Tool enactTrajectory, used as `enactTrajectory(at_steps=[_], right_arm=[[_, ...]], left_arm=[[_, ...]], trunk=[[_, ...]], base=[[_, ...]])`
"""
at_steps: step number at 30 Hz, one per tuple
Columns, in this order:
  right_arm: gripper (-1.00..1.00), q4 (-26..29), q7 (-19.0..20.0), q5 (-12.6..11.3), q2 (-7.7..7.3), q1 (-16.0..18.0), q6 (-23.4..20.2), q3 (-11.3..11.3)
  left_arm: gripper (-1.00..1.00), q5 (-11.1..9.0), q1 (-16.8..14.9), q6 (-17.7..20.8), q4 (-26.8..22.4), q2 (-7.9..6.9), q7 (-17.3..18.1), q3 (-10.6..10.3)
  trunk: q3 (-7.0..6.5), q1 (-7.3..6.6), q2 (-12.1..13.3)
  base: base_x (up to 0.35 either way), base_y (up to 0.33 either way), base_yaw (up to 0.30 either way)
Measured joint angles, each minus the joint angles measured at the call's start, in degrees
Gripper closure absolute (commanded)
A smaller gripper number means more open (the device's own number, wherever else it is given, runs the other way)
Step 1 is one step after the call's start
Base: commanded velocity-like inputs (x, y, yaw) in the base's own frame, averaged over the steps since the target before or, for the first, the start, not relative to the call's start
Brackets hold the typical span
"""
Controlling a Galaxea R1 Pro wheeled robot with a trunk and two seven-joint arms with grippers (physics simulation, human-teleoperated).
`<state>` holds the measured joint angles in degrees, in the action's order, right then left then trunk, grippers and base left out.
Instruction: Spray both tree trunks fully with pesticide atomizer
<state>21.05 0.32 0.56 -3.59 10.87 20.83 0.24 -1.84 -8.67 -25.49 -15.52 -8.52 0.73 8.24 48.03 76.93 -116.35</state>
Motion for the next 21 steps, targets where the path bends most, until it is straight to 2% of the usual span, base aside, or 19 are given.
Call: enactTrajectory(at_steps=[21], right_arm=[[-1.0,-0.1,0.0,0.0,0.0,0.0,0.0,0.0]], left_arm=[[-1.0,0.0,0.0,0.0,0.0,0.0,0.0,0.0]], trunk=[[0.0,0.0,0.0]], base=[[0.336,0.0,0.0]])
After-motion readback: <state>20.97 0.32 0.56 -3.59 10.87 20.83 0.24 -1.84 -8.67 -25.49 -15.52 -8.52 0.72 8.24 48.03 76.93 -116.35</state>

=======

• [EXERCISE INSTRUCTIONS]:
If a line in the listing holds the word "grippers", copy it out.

• [EXERCISE OUTPUT]:
Controlling a Galaxea R1 Pro wheeled robot with a trunk and two seven-joint arms with grippers (physics simulation, human-teleoperated).
`<state>` holds the measured joint angles in degrees, in the action's order, right then left then trunk, grippers and base left out.

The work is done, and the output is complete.